Sous le soleil caressant de la Côte d’Azur, un jeune homme laisse s’épanouir en lui un désir de mort. Dans un Paris brûlant et nocturne, un autre chancèle sous le poids d’une souffrance aussi subite que violente, tandis que, le temps d’une nuit, une femme remet son existence en question.
«Un balcon à Cannes dépeint la nonchalance et les contradictions de la jeunesse d’aujourd’hui entre fatalisme et quête de liberté, ironie, amour et égoïsme», affirme l’éditeur. «Les nouvelles de ce recueil explorent le thème du choix dans une déclinaison d’atmosphères et de tonalités.»

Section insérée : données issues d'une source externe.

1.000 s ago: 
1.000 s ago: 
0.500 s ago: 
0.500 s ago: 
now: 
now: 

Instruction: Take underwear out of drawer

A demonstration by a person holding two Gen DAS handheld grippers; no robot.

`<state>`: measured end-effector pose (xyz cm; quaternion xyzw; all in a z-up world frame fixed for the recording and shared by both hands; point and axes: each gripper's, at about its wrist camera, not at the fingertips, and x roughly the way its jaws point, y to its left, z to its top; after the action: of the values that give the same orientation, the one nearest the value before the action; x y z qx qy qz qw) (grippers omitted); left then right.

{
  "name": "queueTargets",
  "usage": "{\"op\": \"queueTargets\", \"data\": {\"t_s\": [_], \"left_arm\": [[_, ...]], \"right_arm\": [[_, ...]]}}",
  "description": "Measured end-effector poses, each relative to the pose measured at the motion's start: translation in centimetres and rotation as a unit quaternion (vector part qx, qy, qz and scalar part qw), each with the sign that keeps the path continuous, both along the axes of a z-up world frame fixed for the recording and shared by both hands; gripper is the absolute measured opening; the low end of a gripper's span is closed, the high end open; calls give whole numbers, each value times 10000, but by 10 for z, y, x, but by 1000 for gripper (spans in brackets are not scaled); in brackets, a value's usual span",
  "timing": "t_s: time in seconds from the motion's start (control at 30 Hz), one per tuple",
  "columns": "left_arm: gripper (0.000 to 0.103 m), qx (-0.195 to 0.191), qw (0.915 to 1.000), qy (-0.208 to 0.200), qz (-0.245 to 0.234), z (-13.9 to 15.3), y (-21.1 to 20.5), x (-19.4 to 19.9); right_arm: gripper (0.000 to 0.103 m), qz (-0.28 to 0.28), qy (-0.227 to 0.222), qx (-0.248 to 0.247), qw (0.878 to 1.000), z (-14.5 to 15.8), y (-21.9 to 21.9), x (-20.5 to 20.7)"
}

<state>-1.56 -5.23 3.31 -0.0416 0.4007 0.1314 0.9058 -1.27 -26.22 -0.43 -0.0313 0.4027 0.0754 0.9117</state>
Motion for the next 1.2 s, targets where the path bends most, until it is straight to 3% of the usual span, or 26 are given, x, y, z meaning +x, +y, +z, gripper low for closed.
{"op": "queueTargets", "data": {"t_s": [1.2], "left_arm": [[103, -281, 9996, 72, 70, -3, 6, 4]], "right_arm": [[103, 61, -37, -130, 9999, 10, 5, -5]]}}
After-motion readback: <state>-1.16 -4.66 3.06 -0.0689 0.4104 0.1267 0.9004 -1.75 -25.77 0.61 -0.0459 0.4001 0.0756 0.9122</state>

Partagé culturellement entre la France et le Québec, où il est né et où il vit, Juan Joseph Ollu est recherchiste et traducteur. Passionné d’histoire, il a étudié la politique et la littérature avant de s’y engager. Le recueil de nouvelles Un balcon à Cannes est son premier livre.

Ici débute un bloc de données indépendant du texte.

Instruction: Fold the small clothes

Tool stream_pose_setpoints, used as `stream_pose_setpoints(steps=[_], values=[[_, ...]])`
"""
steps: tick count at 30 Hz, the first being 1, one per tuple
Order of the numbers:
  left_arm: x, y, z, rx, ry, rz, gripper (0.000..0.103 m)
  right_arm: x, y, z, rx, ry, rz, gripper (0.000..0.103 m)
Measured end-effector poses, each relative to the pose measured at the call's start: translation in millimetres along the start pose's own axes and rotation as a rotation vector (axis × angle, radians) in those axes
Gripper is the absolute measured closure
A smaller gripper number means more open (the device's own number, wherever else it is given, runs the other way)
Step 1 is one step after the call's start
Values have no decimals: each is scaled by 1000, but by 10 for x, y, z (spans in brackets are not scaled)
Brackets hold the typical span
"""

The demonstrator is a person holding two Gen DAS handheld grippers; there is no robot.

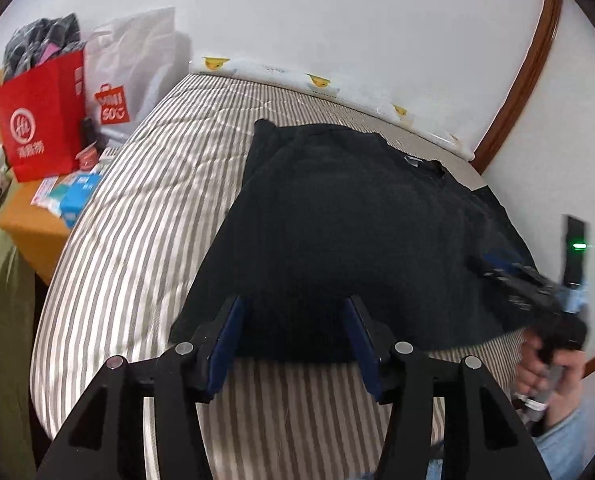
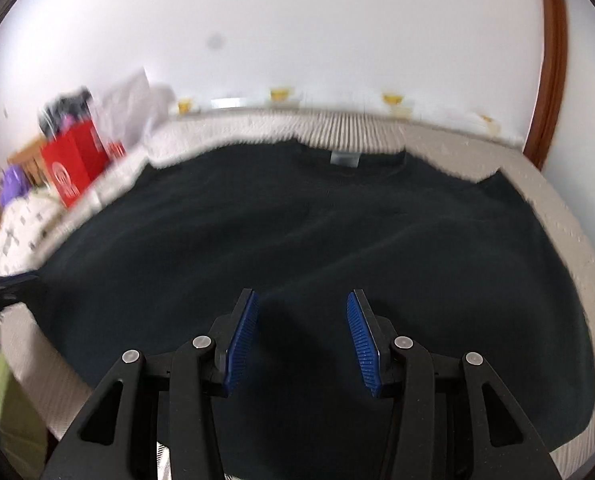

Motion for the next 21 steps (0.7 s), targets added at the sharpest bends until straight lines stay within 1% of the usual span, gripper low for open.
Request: stream_pose_setpoints(steps=[1,2,4,7,10,15,16,17,18,21], values=[[25,35,-12,1,0,-2,53,-50,54,11,-8,9,-13,57],[58,81,-36,8,0,-5,53,-31,65,33,-18,10,13,57],[95,149,-78,33,4,-9,53,-26,62,77,-20,13,14,57],[94,229,-138,105,30,-20,53,-22,92,54,-19,26,8,57],[67,251,-151,152,66,-19,53,-14,103,24,15,50,13,56],[-78,269,-155,225,124,-40,50,-3,115,32,8,52,17,55],[-97,279,-163,240,132,-45,49,1,119,34,8,54,20,55],[-104,252,-163,253,139,-27,48,1,120,34,9,58,21,55],[-126,234,-150,258,144,-27,47,2,119,35,10,61,22,55],[-195,182,-108,272,149,-24,47,14,129,35,10,67,28,55]])
Point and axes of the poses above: each gripper's, at about its wrist camera, not at the fingertips, and x roughly against the way its jaws point, z to its right, y to its underside, the point moved 9 cm from there along -x, roughly the way its jaws point, and after that the axes turned 8 degrees about z, right-handed, at the moved point
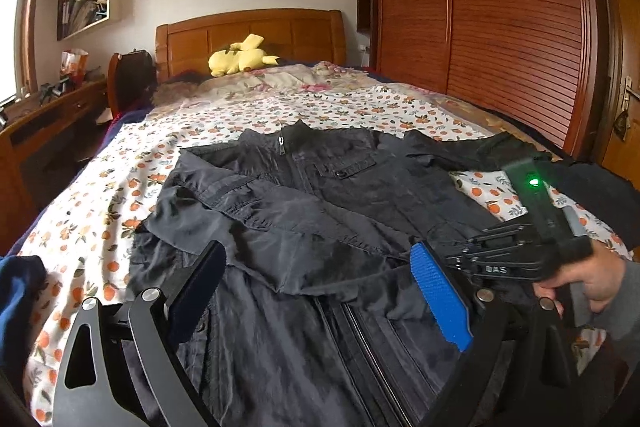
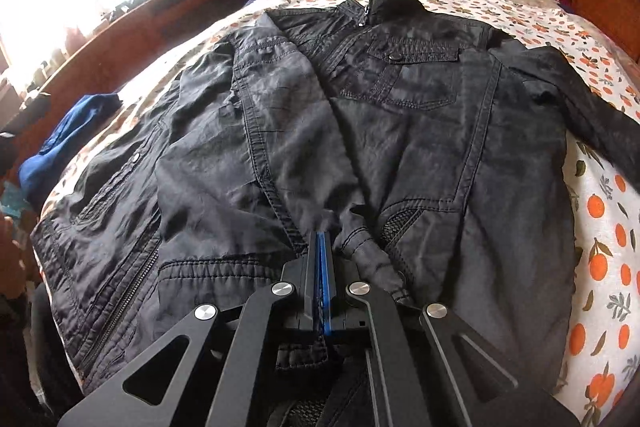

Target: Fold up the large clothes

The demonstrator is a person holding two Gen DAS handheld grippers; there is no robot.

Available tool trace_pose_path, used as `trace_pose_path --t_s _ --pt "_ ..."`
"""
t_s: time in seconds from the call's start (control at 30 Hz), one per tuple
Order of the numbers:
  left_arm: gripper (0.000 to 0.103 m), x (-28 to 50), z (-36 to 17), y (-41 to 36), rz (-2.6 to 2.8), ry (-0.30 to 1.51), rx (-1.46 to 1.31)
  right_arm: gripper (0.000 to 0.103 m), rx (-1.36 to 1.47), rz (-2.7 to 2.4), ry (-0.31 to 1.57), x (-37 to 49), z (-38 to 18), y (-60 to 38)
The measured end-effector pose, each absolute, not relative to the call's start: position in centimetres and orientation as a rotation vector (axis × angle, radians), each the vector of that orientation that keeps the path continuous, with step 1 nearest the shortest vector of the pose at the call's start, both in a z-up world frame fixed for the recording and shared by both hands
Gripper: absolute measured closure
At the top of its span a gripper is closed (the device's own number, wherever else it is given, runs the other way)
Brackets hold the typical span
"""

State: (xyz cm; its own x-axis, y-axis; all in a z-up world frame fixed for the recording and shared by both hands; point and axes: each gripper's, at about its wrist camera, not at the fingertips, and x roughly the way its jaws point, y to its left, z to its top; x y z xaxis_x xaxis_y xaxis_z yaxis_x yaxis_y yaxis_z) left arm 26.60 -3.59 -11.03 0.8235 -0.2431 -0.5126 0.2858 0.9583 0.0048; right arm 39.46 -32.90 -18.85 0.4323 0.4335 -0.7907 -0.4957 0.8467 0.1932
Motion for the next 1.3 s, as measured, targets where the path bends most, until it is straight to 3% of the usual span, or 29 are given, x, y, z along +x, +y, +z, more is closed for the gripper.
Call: trace_pose_path --t_s 0.43,0.63,0.73,0.77,0.8,1.2,1.3 --pt "0.009 31.0 -16.3 -3.7 -0.307 0.55 0.047 0.103 -0.075 0.576 0.934 39.0 -18.5 -33.2" --pt "0.009 30.6 -16.9 -3.3 -0.317 0.526 0.028 0.101 -0.073 0.529 0.858 38.0 -15.2 -35.3" --pt "0.008 30.2 -16.9 -3.5 -0.318 0.504 0.037 0.078 -0.06 0.481 0.807 38.2 -12.9 -37.4" --pt "0.008 30.1 -17.0 -3.6 -0.318 0.5 0.039 0.063 -0.06 0.464 0.794 38.3 -12.4 -38.0" --pt "0.008 30.0 -17.0 -3.6 -0.317 0.496 0.041 0.06 -0.062 0.446 0.781 38.5 -11.8 -38.6" --pt "0.002 28.8 -16.8 -3.6 -0.317 0.445 0.041 0.039 0.012 0.215 0.758 45.2 -9.9 -46.4" --pt "0.002 28.6 -16.7 -3.5 -0.319 0.435 0.036 0.039 0.065 0.164 0.786 47.3 -11.1 -48.4"
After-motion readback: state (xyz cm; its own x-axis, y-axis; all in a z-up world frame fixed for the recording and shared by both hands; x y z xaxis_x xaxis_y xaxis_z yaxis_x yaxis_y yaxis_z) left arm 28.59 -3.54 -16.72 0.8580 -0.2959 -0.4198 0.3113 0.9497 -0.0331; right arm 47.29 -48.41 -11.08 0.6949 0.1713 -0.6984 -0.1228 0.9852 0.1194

«J’ai toujours aimé écrire des histoires, des poèmes, des chansons. Quand je travaille sur un roman, écrire une nouvelle est comme une phase de repos. Une nouvelle, c’est un tout avec une structure plus rigide que le roman car on doit instaurer une ambiance très rapidement.»
«Chaque nouvelle me permet de changer de style ou d’essayer d’autres approches. Reprenant le titre de la plus importante de l’ouvrage, Un balcon à Cannes rassemble 6 nouvelles sur les 14 que j’avais présenté à la maison d’édition. Sans toutefois parler de ressemblance, il fallait définir un équilibre entre elles.»

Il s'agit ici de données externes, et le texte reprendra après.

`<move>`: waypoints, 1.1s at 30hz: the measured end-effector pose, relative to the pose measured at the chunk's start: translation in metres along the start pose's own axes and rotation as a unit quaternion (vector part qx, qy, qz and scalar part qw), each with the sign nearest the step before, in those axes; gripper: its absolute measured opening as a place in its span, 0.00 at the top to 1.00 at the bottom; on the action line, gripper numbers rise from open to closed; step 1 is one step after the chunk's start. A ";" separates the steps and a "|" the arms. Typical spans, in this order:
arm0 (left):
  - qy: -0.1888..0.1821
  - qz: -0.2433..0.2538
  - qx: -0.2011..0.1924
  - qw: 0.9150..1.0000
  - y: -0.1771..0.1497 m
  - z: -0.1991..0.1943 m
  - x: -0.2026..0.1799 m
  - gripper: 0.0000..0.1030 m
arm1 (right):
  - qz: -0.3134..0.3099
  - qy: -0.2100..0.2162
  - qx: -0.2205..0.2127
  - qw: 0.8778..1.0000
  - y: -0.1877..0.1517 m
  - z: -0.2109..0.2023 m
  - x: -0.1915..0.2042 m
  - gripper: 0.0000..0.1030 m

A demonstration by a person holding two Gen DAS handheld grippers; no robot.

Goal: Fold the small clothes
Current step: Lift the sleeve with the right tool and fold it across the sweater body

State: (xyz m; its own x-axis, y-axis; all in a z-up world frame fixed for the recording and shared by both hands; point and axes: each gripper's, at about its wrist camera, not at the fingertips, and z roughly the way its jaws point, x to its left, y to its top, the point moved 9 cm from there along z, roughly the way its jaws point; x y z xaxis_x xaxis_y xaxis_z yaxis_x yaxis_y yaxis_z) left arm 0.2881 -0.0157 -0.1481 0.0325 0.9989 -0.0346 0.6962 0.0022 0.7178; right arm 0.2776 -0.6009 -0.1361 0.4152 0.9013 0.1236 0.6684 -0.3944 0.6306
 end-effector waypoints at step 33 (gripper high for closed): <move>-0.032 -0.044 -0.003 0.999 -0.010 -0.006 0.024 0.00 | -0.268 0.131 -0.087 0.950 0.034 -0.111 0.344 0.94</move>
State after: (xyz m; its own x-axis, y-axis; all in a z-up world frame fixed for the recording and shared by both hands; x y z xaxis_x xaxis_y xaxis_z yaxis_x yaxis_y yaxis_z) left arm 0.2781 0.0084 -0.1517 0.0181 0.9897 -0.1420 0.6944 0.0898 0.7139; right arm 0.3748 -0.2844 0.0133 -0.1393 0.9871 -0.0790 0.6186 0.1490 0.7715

«Les lieux, les états d’âme, le sentiment amoureux sont des thèmes qui m’inspirent, mais aussi et sans forcément que j’en parle, le milieu social. La tentation du mensonge, de la trahison également. Peut-on être fidèle à l’autre en restant fidèle à soi-même. C’est un questionnement quelque peu existentialiste», sourit Juan, dont les maîtres s’appellent Sagan, Beauvoir, Mauriac ou Stendhal.
«Quand on écrit, on prend toujours le risque de s’écouter écrire», avance Juan Joseph. «Le travail d’édition est douloureux. Il faut défendre chaque personnage, chaque situation et parfois chaque mot pour en garder la poésie.»
Annika Parance édite des ouvrages médicaux. Elle a ouvert un volet littérature avec des oeuvres de Marie Cardinal. C’est donc dans cette collection qu’elle a publiée Un balcon à Cannes. Juan Joseph Ollu travaille sur un autre recueil de nouvelles. Son premier chantier, un roman commencé avant Un balcon à Cannes, va commencer son »parcours du combattant » avant publication.